8 Things to Consider Before Buying a Two-Family House
You may think it is a great idea to get help with the costs of buying your own home by purchasing a two-family house or duplex and getting a renter to help you pay the mortgage. You may be right, but be sure you consider how that may change your life, your finances and your right to privacy. Here are eight things to consider before you take that step. (See also: 3 Reasons to Invest in Multi-Family Real Estate.)
Your choices of potential neighborhoods may be significantly limited because multi-family housing – which is any housing other than a single-family home – is not allowed in all neighborhoods. Multi-family housing tends to be in more urban areas. Single-family homes tend to be in suburban areas. You also need to consider whether or not the location you pick will be popular for your potential tenants. If you buy a home in a rougher area of town, for example, you may have a harder time finding quality renters.
You will find different challenges when seeking to finance a two-family home. While you can use the potential rental income to help you qualify for the purchase, you will still need to have good credit, a low debt-to-income ratio and a large down payment – usually about 25% with multi-family housing. Banks know that tenants can leave and you may need to pay the full mortgage yourself until you find another tenant.
3. Property Cost
Two-family homes usually cost more than single-family homes. So not only will you need to come up with a larger percentage for the down payment, the down payment itself will also be higher because it will likely be based on a more expensive property.
When you buy a two-family home and live on one side, your tenants will be able to stop by any time with questions or problems. (Remember, as the landlord, you are responsible for making sure that everything is in working order.) You will have less privacy than is usual in a shared dwelling when you're also the landlord. (Read The Complete Guide to Becoming a Landlord and Tips for the Prospective Landlord.)

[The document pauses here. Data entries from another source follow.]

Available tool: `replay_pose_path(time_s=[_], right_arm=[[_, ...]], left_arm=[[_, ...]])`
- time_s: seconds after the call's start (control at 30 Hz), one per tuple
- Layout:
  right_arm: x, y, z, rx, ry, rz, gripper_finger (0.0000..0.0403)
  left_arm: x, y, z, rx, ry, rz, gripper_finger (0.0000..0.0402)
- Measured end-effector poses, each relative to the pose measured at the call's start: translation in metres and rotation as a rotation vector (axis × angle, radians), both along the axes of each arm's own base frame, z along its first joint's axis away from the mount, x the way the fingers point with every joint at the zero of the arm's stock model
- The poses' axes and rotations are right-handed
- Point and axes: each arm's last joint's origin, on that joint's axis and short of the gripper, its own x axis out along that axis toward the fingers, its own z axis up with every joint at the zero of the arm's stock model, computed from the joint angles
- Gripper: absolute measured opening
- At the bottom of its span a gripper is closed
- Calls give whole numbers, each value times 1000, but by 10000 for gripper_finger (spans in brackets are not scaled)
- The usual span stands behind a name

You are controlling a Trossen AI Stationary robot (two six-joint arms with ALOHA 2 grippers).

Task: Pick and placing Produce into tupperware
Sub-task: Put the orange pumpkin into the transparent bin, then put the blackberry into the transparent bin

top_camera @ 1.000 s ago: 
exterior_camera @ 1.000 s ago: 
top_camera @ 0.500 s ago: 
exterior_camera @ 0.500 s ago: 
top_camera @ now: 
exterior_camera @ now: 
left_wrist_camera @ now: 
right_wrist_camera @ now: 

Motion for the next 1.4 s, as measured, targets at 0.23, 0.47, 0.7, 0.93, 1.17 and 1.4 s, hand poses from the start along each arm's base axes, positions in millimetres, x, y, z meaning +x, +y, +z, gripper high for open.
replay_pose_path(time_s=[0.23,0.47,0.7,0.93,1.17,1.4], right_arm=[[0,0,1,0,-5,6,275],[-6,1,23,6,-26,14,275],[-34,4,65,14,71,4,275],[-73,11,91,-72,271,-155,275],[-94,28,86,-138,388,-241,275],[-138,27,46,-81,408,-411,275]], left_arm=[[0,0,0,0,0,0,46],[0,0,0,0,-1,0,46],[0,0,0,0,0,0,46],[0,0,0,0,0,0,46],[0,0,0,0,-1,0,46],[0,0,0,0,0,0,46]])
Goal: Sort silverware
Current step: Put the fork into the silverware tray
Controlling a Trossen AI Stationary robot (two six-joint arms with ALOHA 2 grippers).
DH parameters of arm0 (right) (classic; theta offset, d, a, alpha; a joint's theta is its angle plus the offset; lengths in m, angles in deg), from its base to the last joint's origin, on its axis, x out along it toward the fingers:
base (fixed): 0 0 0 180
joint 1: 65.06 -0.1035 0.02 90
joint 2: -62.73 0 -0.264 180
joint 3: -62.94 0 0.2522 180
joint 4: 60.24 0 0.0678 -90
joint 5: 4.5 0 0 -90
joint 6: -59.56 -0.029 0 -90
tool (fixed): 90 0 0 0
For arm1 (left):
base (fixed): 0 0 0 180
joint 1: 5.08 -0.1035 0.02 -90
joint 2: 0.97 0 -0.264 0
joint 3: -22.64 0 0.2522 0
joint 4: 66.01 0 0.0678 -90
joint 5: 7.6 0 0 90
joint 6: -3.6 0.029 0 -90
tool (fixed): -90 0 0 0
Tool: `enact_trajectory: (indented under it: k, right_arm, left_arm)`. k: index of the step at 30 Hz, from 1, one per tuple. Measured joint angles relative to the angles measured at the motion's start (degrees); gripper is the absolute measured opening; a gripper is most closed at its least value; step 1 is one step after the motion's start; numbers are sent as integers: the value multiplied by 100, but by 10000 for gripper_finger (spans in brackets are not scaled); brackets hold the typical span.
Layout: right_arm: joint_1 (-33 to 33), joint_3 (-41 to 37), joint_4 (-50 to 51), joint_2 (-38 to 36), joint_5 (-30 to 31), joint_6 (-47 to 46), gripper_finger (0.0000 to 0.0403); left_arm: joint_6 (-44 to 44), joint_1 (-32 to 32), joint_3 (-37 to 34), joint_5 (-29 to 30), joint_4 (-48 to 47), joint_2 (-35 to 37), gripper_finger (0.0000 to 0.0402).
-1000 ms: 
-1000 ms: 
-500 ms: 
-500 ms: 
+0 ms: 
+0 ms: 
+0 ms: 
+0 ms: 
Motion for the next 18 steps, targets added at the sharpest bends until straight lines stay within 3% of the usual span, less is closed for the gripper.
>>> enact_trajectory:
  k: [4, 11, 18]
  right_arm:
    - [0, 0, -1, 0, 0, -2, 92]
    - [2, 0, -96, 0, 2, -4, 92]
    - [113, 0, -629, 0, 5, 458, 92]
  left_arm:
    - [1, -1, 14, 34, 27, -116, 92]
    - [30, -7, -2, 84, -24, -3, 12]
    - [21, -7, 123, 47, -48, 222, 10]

You will need to be comfortable collecting rent from your tenants and be ready to face the potential that your tenant may not pay or may not pay on time. This can affect your cash flow and your ability to pay the mortgage. If you have to evict the tenants for nonpayment, that can take months and may require you to get legal help.
6. Vacancy Expense
When your tenants leave and the rental portion of the property is vacant, it is known as a vacancy expense. Essentially, you will need to cover the costs of the vacancy until you get the property rented again. You may end up with repairs and painting costs in between tenants to fix up the property for the next occupant. You may also need to pay for advertising to get a new tenant.
Your tax return will become much more complex if you choose to become a landlord. There is an entire IRS publication dedicated to the rules of Residential Rental Property (Publication 527) that you will need to read so that you don’t break the rules and can avoid getting in trouble with the IRS. There are chapters on rental income and expenses, depreciation, reporting requirements and even rules for personal use of the property. You will even need to add an entire schedule to your tax reporting called “Supplemental Income and Loss,” or Schedule E.
8. Selling the Property
There are not as many people looking for multi-family housing as there are buyers for single-family housing, so you may find it more difficult to sell than a single-family home. A single-family home can be sold to an individual or an investor. You can also offer a lease-to-own contract.
The Bottom Line
Buying a two-family property can be a great idea to help pay your mortgage, but be sure you are ready to deal with all the issues that will arise when you become an investor and a landlord.